「蓮君・・・・本当になにも食べないの?ますみ1人じゃ食べれない。」
「っ!」
だったら頼むなぁぁぁ!
(食べられる量だけ頼みなさいよ!)
そう言いたいけど、言葉を飲み込んで我慢する。
笑顔で対応する。
「だ、大丈夫だよ。残ったとしても~お持ち帰りすればいいじゃないですか?」
「そんな恥ずかしいことしなくても、蓮君も食べればいいじゃない。」
恥ずかしい??
「ますみちゃん、おかしくないですか?」
「なにが?」
「残す方が恥ずかしいですよ。せっかく作ってくれた人の気持ちを無駄にするんですから。」
「蓮君、そんな風に考えてるの・・・?」
「僕はそう思って生活してます。やっぱり、合いそうにないですね・・・」
「え!?い、いや!そんなこと言わないで!治すから!残ったら、持って帰るようにするよ!?」
「どこのお店でも、持ち帰りOKとは限りません。ですから、これからは食べきれる量を頼むようにしてください。」
「わ、わかったわ!そうすれば、ますみと付き合ってくれる・・・・!?」
「友人としてでしたら。」
「友人なの?」
「そうです。」
「でも・・・食べきれなくて、食べてくれるって友達もいるよ?ねぇ、このベリーズタルト、本当に美味しいんだよ?食べてみない?」
「いいですよ。お腹すいてませんから。」
「蓮君てさー・・・」
チューとストローでドリンクを飲みながら言えば、不満そうな声でますみちゃんは言った。
「・・・・・マスク、取りたくないの?」
「え?」
「蓮君いろいろ理由をつけてるけど、本当はマスクをはずすようなことをしたくないんでしょう?」
「っ!?」
思わず相手を見れば、真顔で私を見ていた。
「蓮君、合コンの時も、ご飯食べなかったよね?飲むばっかりで、シルキロールをはずさなかった。
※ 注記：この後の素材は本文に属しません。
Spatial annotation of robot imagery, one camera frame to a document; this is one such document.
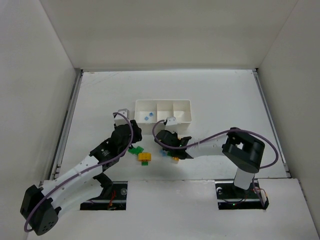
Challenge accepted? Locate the green curved lego brick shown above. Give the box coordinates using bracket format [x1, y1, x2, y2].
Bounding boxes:
[132, 146, 144, 155]
[127, 147, 136, 155]

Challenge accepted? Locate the yellow rounded lego brick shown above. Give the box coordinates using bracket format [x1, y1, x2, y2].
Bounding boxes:
[138, 152, 152, 162]

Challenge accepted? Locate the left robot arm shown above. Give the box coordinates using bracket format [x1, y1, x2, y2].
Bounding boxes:
[20, 118, 142, 236]

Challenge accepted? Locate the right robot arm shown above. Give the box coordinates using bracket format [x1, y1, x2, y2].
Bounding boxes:
[154, 128, 265, 190]

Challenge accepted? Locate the yellow black striped lego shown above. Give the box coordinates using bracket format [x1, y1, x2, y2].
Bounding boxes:
[172, 157, 180, 164]

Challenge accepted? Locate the white three-compartment tray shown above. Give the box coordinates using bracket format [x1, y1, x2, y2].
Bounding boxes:
[134, 99, 192, 129]

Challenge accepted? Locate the small green lego brick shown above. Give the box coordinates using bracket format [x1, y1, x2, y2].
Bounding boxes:
[141, 161, 149, 166]

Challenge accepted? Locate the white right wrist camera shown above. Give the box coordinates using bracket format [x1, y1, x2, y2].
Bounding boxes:
[165, 116, 178, 132]

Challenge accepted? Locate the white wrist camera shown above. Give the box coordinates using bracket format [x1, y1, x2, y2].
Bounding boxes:
[113, 108, 130, 126]
[165, 116, 178, 132]

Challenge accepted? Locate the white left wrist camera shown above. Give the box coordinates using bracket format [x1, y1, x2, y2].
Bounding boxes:
[113, 108, 130, 126]

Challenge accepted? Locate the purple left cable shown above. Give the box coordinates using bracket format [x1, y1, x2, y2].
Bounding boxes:
[23, 112, 135, 232]

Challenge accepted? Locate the purple cable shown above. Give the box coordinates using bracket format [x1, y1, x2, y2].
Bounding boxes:
[152, 119, 280, 173]
[23, 112, 135, 232]

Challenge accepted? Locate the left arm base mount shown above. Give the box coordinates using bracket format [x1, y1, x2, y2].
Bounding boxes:
[80, 173, 128, 211]

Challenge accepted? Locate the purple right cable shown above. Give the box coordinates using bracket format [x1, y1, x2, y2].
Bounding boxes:
[152, 119, 280, 173]

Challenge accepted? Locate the left aluminium rail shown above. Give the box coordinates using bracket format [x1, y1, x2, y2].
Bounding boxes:
[36, 68, 84, 187]

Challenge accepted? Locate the aluminium rail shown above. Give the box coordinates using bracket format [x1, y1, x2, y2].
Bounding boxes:
[36, 68, 84, 187]
[252, 68, 292, 178]

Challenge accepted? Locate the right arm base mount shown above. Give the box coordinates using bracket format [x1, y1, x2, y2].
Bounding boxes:
[215, 179, 270, 210]

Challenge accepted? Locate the right aluminium rail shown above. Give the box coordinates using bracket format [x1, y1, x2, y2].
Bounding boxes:
[252, 68, 292, 178]
」
「・・・シルキロールって・・・よく知ってますね?」
(てか、よく見てるわね・・・・)
少しあせる思いで言えば、頬杖をつきながらますみちゃんはつぶやく。
「今日も、隠したままなの?見せたくないの?」
「別に、ますみちゃんが気にすることじゃないですよ。」
「気になるよ。好きな人のこと、気になるのが普通でしょう。」
(くっ!)
それはそうだけど・・・
「蓮君は、好きな人のこと、全部知りたいとは思わないの?」
(それは思う。)
私だって瑞希お兄ちゃんは気になるから、ますみちゃんの言ってることもわかるけど。